Yanling provavelmente era o nome de uma montanha ou local sagrado dos deuses.
Nanke Rubro Guerreiro Exterminador dos Demônios era o título da divindade.
‘Venerável’ era uma forma de respeito, usada para deuses de nível intermediário—como o Venerável Erlang. Os deuses supremos eram chamados de Imperadores Celestes ou Grandes Senhores; os menores, nem sequer recebiam tal título.
“Quem é esse sujeito tão feio?”, pensou Fang Yi, divertido.
De repente, Li Guangliang o notou e se aproximou com reverência, cumprimentando-o: “Senhor Imortal, o que faz aqui?”
“Oh, só passeando”, respondeu Fang Yi, distraído. Depois, apontou para o desenho: “Quem é esse deus? Nunca ouvi falar desse nome.”
Li Guangliang piscou: “Esse é o senhor, claro! Ontem à noite, apareceu em sonho e salvou a todos. O vilarejo decidiu erigir um templo em sua honra.”

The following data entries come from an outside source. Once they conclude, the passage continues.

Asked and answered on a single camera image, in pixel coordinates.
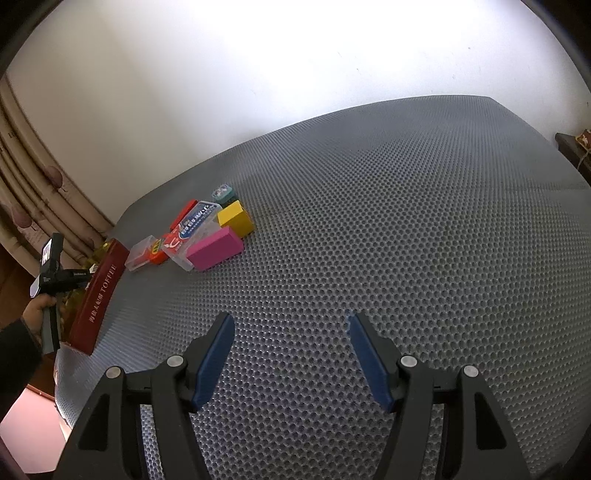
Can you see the person's left hand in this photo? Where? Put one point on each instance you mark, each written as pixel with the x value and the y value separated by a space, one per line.
pixel 37 316

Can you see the teal tin with dog print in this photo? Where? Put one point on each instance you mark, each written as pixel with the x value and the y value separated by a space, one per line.
pixel 222 194

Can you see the yellow block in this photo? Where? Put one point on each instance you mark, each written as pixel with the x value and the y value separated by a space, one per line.
pixel 236 220

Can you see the dark wooden furniture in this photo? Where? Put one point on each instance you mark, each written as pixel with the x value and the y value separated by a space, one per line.
pixel 572 150

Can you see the beige patterned curtain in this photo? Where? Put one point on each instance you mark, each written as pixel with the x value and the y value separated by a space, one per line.
pixel 41 194

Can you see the orange tin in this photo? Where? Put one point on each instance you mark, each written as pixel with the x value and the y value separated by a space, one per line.
pixel 160 254

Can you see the grey honeycomb mat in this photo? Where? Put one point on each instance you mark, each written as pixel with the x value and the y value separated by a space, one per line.
pixel 392 221

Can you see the pink block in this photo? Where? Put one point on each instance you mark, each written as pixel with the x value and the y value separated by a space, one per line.
pixel 214 249

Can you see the dark red gift box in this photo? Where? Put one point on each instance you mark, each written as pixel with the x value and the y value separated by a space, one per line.
pixel 99 302

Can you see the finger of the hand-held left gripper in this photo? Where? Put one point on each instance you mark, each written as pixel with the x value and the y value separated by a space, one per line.
pixel 79 279

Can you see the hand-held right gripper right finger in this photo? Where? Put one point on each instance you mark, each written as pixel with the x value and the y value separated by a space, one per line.
pixel 369 360

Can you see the clear box with blue label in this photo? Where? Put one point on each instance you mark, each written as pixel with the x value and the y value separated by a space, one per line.
pixel 196 228

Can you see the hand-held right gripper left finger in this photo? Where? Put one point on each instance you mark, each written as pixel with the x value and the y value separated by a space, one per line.
pixel 213 355

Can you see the person's left forearm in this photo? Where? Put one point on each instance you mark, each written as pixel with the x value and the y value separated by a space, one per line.
pixel 16 360

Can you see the small clear plastic box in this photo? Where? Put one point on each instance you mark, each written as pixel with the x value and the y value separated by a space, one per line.
pixel 141 254

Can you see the red block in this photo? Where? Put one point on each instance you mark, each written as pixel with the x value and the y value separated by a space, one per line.
pixel 183 213

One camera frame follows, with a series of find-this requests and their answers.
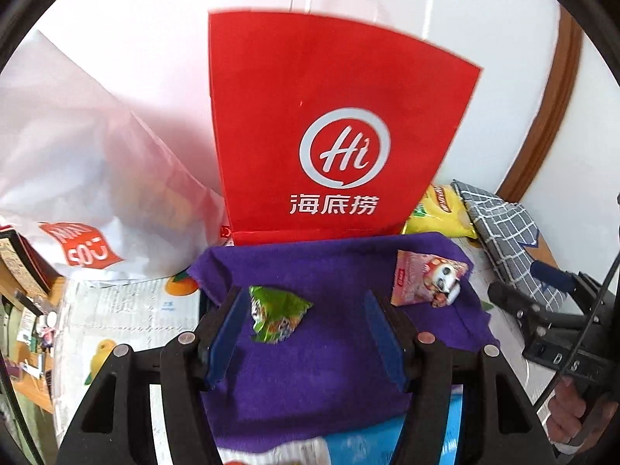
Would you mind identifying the pink cartoon snack packet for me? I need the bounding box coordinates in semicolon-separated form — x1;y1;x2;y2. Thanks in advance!
390;249;470;308

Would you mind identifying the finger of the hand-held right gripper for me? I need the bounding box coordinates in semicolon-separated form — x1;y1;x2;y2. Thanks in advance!
487;281;582;347
529;260;601;301

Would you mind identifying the white plastic bag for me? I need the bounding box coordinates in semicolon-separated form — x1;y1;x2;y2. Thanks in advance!
0;29;228;284

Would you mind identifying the blue tissue pack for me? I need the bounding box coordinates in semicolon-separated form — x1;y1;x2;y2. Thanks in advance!
218;382;466;465

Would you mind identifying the black cable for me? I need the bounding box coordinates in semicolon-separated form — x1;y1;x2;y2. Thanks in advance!
534;251;620;410

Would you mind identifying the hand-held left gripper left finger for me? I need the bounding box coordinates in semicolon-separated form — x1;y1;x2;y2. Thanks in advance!
58;286;253;465

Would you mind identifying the brown wooden door frame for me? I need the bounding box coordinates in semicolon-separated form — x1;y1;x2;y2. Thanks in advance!
494;7;584;204

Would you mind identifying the fruit print tablecloth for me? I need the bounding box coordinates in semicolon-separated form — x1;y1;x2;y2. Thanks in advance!
48;232;563;465

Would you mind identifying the yellow chip bag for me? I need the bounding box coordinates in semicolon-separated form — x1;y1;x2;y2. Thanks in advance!
402;184;478;240

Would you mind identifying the green snack packet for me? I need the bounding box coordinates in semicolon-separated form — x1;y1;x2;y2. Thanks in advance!
248;286;314;346

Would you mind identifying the brown patterned box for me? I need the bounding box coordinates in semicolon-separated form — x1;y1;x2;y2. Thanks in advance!
0;225;53;298

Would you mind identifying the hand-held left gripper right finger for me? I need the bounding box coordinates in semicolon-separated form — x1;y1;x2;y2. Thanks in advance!
363;289;565;465

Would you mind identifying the purple towel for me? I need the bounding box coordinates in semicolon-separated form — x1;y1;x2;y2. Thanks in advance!
188;232;499;456

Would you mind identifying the grey checkered cloth case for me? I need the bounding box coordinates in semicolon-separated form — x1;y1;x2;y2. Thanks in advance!
450;180;558;296

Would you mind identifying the red paper bag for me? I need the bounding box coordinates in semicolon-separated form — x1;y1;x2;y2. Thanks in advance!
208;0;482;248

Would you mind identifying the person's right hand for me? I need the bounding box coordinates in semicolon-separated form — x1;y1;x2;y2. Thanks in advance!
547;377;598;452

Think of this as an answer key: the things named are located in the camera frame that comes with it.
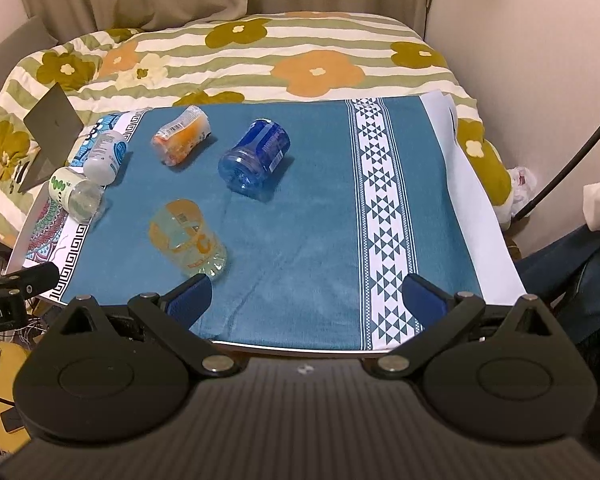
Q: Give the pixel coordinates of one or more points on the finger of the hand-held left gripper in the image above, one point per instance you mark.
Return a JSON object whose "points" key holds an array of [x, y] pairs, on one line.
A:
{"points": [[25, 280]]}

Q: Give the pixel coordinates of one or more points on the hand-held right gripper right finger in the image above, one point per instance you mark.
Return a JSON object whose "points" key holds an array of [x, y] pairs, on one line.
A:
{"points": [[422, 299]]}

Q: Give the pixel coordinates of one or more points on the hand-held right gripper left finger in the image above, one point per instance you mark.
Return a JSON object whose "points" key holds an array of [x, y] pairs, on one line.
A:
{"points": [[192, 297]]}

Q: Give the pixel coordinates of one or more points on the clear cup with yellow-orange label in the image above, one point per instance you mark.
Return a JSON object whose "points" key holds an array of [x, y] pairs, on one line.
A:
{"points": [[185, 237]]}

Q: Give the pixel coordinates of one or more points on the clear cup with green label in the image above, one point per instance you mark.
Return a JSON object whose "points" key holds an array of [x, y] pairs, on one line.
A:
{"points": [[72, 192]]}

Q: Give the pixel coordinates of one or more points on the white cup with blue label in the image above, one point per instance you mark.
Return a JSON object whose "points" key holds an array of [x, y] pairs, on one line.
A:
{"points": [[105, 156]]}

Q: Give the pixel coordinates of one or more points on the blue transparent cup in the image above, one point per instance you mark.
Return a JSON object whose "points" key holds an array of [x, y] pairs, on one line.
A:
{"points": [[252, 157]]}

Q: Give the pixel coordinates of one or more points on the clear cup with orange label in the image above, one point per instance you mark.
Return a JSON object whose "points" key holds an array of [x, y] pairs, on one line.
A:
{"points": [[180, 135]]}

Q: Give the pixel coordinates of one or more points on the mandala printed cloth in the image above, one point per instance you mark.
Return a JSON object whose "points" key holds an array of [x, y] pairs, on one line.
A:
{"points": [[47, 232]]}

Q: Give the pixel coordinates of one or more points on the white sheet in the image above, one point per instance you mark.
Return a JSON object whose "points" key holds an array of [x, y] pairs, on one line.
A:
{"points": [[485, 220]]}

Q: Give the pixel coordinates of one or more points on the blue towel with patterned stripe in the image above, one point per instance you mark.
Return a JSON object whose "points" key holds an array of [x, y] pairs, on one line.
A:
{"points": [[305, 220]]}

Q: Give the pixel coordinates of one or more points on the crumpled plastic bag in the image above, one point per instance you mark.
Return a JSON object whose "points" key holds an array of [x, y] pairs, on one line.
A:
{"points": [[521, 187]]}

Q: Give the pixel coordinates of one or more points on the person's jeans leg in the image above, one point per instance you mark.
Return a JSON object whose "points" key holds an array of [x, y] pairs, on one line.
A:
{"points": [[570, 270]]}

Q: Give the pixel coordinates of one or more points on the dark grey laptop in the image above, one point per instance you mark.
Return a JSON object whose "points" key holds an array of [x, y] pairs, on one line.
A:
{"points": [[50, 125]]}

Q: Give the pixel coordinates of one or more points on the floral striped blanket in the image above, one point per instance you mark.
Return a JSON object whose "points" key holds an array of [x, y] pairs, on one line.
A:
{"points": [[260, 55]]}

Fang Yi ficou sem palavras.
Aquele monstro no quadro... sou eu?
Agora tudo fazia sentido: o título de “Venerável Exterminador dos Demônios, Guerreiro Rubro de Nanke” vinha de sua aparição em sonho. “Nanke” remetia a sonhos, rubro por causa do brilho avermelhado, guerreiro pelo valor, exterminador dos demônios pela façanha.
Ao entender a situação, Fang Yi perdeu o interesse. Despediu-se de Li Guangliang com um aceno: “Bem, se não há mais nada, vou indo. Até mais, senhor Li.”
“Venerável, tenha uma boa jornada”, respondeu Li Guangliang, em voz alta.
Os demais estavam absortos no retrato, sem perceber Fang Yi. Mas, ao ouvir o chamado de Li Guangliang, o tio Qi olhou por acaso e reconheceu Fang Yi.
Tio Qi ficou boquiaberto!
O homem ao lado perguntou: “Ei, velho Qi, ainda lembra como era o deus? Por que está aí parado?”
Tio Qi voltou a si, excitado e surpreso. Apontou para Fang Yi, virou-se para si mesmo, e gaguejou: “Eu... O Venerável... eu...”
O outro, intrigado, perguntou: “Venerável o quê?”
Tio Qi, mais calmo, exclamou: “Eu vi! O Venerável esteve aqui, falou com o velho Li!”
“O quê?”
“O Venerável apareceu?”
“Onde? Onde está?”
“Cadê ele?”
Todos se viraram de repente!
Mas já era tarde. Fang Yi já havia deixado o vilarejo, restando apenas para os presentes um vulto resplandecente em meio à luz...
Na verdade, era só o reflexo da escultura prateada que ele carregava nas costas.